Une nouvelle étude anthropologique vient bousculer les idées reçues sur les sociétés de chasseurs-cueilleurs. Longtemps présentées comme des modèles d'égalitarisme, ces communautés préhistoriques auraient en réalité connu des formes de hiérarchie et d'inégalité bien plus marquées qu'on ne le pensait.
Des sociétés plus complexes qu'imaginé
Les travaux menés par une équipe internationale de chercheurs, publiés dans la revue Nature Human Behaviour, analysent des données archéologiques et ethnographiques provenant de 120 groupes de chasseurs-cueilleurs à travers le monde. Les résultats suggèrent que l'organisation sociale de ces groupes était souvent plus stratifiée, avec des différences de statut, de richesse et de pouvoir.
Les chercheurs ont identifié des preuves de transmission de biens matériels, de pratiques funéraires distinctives et d'accès différencié aux ressources.

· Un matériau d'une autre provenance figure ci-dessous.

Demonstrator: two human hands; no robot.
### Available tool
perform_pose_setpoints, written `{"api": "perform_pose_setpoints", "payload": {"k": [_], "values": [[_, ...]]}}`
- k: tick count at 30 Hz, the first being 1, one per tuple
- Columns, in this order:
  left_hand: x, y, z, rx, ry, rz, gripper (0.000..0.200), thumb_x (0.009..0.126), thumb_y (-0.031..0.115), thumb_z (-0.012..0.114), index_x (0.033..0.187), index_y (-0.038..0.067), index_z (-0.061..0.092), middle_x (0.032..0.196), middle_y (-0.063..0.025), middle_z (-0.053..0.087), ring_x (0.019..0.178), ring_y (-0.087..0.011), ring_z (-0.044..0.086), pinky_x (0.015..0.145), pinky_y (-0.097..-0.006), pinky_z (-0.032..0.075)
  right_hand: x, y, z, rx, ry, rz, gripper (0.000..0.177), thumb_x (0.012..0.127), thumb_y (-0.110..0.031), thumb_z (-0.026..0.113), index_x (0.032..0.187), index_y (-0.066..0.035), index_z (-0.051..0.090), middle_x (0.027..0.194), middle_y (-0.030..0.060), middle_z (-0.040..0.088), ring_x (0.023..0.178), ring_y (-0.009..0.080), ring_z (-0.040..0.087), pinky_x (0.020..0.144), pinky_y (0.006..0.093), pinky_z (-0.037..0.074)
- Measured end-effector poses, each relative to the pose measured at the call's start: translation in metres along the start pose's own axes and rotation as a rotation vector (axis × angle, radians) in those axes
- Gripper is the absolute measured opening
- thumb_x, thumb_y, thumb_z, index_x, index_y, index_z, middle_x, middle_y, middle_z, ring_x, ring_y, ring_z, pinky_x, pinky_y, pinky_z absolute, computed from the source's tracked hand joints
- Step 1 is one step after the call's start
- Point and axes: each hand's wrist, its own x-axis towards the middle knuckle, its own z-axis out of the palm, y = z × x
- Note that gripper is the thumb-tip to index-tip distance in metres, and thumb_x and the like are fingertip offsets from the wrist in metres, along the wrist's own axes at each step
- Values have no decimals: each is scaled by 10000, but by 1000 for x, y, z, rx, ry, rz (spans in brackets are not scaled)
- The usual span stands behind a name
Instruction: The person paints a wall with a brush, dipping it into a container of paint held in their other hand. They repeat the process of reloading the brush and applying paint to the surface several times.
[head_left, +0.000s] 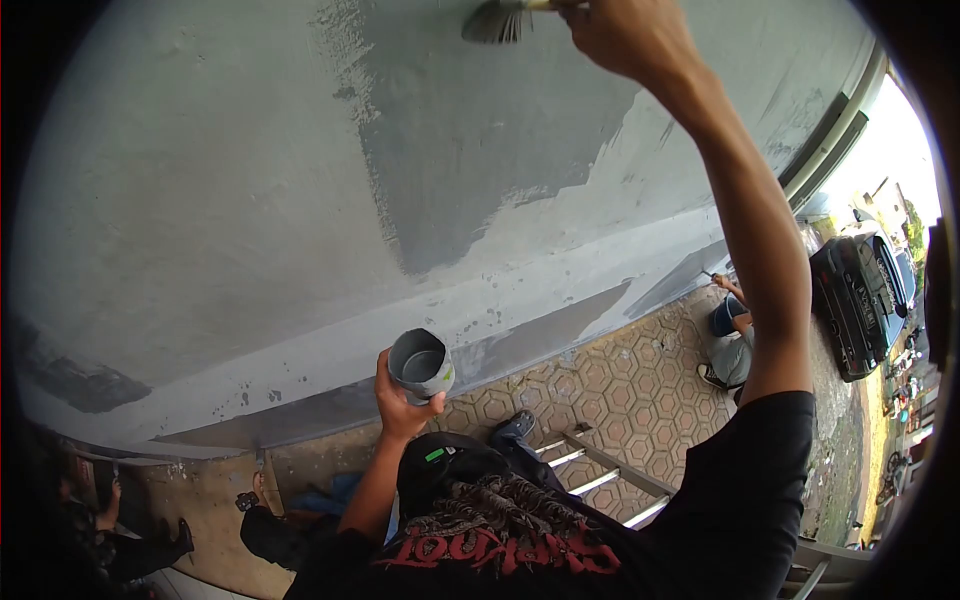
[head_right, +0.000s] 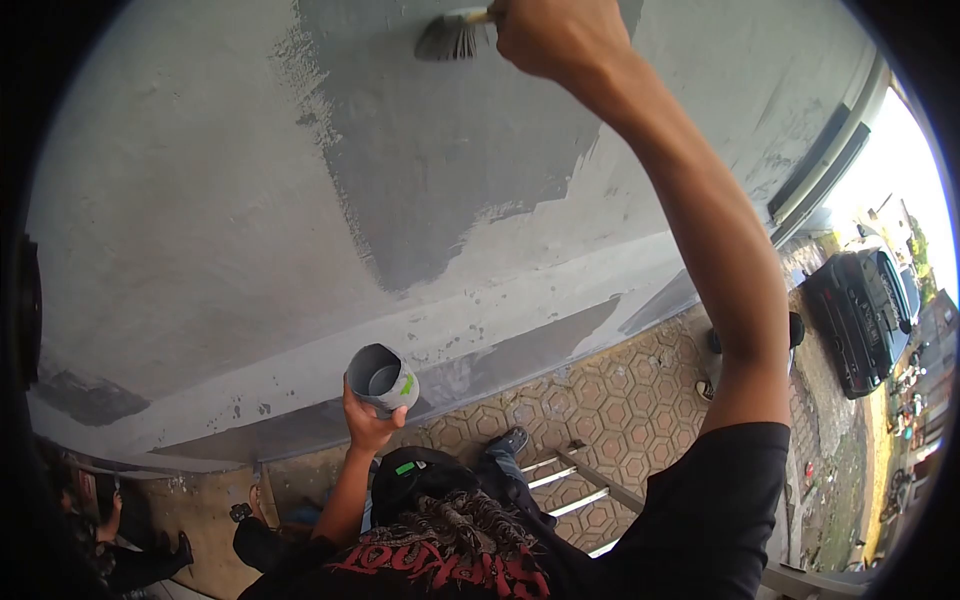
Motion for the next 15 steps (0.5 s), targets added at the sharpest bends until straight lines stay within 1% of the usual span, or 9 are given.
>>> {"api": "perform_pose_setpoints", "payload": {"k": [1, 2, 3, 5, 8, 11, 12, 13, 15], "values": [[0, 0, 0, 5, -5, -9, 798, 693, 247, 873, 1314, -4, 439, 1204, -127, 587, 1126, -219, 610, 982, -374, 484, 8, -5, -24, 4, 16, 19, 255, 948, -79, 555, 1055, 18, 765, 881, 231, 737, 704, 289, 707, 619, 411, 544], [0, 0, 1, 8, -15, -5, 807, 693, 247, 874, 1320, -7, 435, 1207, -128, 586, 1122, -220, 612, 980, -373, 486, 22, 7, -21, 73, 239, 39, 243, 940, -69, 569, 1055, 15, 766, 880, 236, 736, 690, 284, 710, 591, 409, 538], [0, -1, 2, 10, -25, -2, 815, 692, 248, 875, 1326, -10, 431, 1209, -128, 586, 1119, -222, 614, 978, -372, 488, 19, -5, -47, 142, 254, 96, 234, 931, -60, 592, 1075, 7, 764, 881, 235, 738, 661, 273, 699, 573, 405, 526], [-3, -8, 3, 17, -25, -16, 832, 691, 248, 879, 1335, -14, 422, 1213, -129, 585, 1122, -223, 614, 981, -375, 488, 24, 15, -37, 100, 529, -87, 235, 934, -62, 608, 1104, 5, 756, 867, 220, 740, 605, 236, 656, 520, 382, 484], [-2, -5, 8, -8, -31, -23, 864, 688, 249, 886, 1352, -23, 405, 1222, -131, 581, 1132, -227, 609, 984, -378, 487, 1, 2, -27, 166, 383, 96, 239, 942, -56, 595, 1108, 22, 748, 851, 217, 728, 611, 225, 644, 531, 372, 484], [-5, -7, 12, -38, -23, -34, 885, 686, 256, 894, 1359, -28, 394, 1224, -133, 580, 1135, -230, 606, 984, -378, 487, -50, 14, 77, 114, 364, 98, 262, 961, -99, 605, 1137, 61, 714, 758, 163, 700, 585, 204, 603, 550, 351, 485], [-6, -9, 11, -35, -9, -27, 892, 684, 260, 898, 1360, -30, 392, 1220, -133, 583, 1133, -231, 608, 984, -376, 487, -77, 15, 127, 185, 347, 134, 275, 867, -154, 636, 1110, -150, 766, 830, 172, 691, 707, 364, 686, 628, 444, 552], [-6, -11, 10, -34, -17, -34, 892, 684, 260, 898, 1360, -30, 392, 1220, -133, 583, 1133, -231, 608, 984, -376, 487, -112, -3, 150, 224, 242, 204, 334, 885, -164, 640, 1207, -193, 721, 825, 157, 650, 655, 358, 659, 597, 457, 534], [-10, -16, 10, -23, 14, 14, 895, 685, 273, 901, 1358, -29, 395, 1223, -138, 581, 1126, -235, 611, 980, -375, 491, -173, -31, 208, 352, 200, 332, 296, 885, -136, 667, 1168, -171, 750, 760, 129, 616, 630, 332, 612, 593, 430, 490]]}}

Par exemple, dans certaines communautés, les hommes les plus âgés ou les plus expérimentés accumulaient des outils de chasse ou des ornements, créant ainsi des disparités économiques.
Le mythe de l'égalité parfaite
Cette remise en cause de l'égalitarisme des chasseurs-cueilleurs a des implications importantes pour notre compréhension de l'évolution humaine. Selon les auteurs, l'idée d'une société sans inégalité a souvent été utilisée pour justifier des idéologies politiques modernes. Or, la réalité serait plus nuancée.
Les sociétés de chasseurs-cueilleurs n'étaient pas des utopies égalitaires, mais des systèmes complexes où coexistaient coopération et compétition, partage et accumulation. Les inégalités y étaient toutefois moins marquées que dans les sociétés agricoles ou industrielles.
Une diversité de modèles sociaux
L'étude souligne également la grande diversité des structures sociales parmi les chasseurs-cueilleurs. Certains groupes étaient plus égalitaires, d'autres plus hiérarchisés, en fonction de facteurs environnementaux, démographiques ou culturels. Ainsi, les sociétés vivant dans des environnements riches en ressources étaient plus susceptibles de développer des inégalités.
Les chercheurs appellent à dépasser le cliché d'un âge d'or de l'égalité pour mieux comprendre les mécanismes qui ont conduit à l'émergence des inégalités dans l'histoire humaine. Cette nouvelle perspective pourrait éclairer les débats contemporains sur la justice sociale et la répartition des richesses.